All lines from the line containing "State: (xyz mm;" up to and including the last line of the listing below should be echoed exactly; no other lines belong in the response.

[Recorded information]

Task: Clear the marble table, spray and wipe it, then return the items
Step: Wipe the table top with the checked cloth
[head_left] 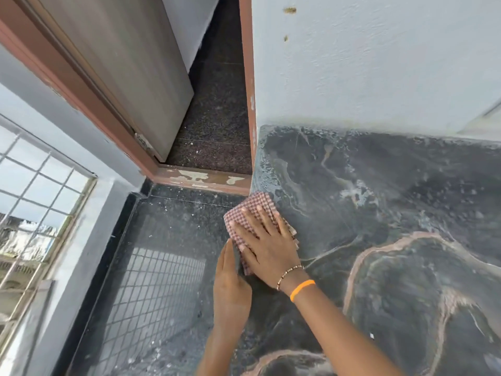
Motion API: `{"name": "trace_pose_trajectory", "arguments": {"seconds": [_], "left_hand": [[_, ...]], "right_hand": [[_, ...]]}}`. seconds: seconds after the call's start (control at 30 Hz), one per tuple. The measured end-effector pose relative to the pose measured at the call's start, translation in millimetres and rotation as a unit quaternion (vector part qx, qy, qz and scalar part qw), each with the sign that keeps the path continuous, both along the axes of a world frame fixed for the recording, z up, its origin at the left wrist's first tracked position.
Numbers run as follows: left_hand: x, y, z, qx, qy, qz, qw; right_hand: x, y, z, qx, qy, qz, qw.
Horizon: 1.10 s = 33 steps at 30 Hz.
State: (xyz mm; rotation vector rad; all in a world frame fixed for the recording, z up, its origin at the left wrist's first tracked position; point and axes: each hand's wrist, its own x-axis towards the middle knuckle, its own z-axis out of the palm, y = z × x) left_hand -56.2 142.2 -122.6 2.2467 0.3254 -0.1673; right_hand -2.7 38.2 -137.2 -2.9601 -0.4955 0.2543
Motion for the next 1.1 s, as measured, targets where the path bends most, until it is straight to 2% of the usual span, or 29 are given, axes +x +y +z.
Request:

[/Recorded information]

◆ Exercise solution ◆
State: (xyz mm; rotation vector rad; all in a world frame fixed for the recording, z up, its origin at the left wrist's first tracked position; point and axes: each hand's wrist, its own x-axis towards the middle knuckle, its own z-axis out of the palm, y = z × x) left_hand -56.2 142.2 -122.6 2.2467 0.3254 -0.1673; right_hand -2.7 38.2 -137.2 -2.9601 -0.4955 0.2543
Motion for the next 1.1 s, as measured, targets where the path bends most, until it is straight to 2% of the usual span, or 29 are given, axes +x +y +z.
Request:

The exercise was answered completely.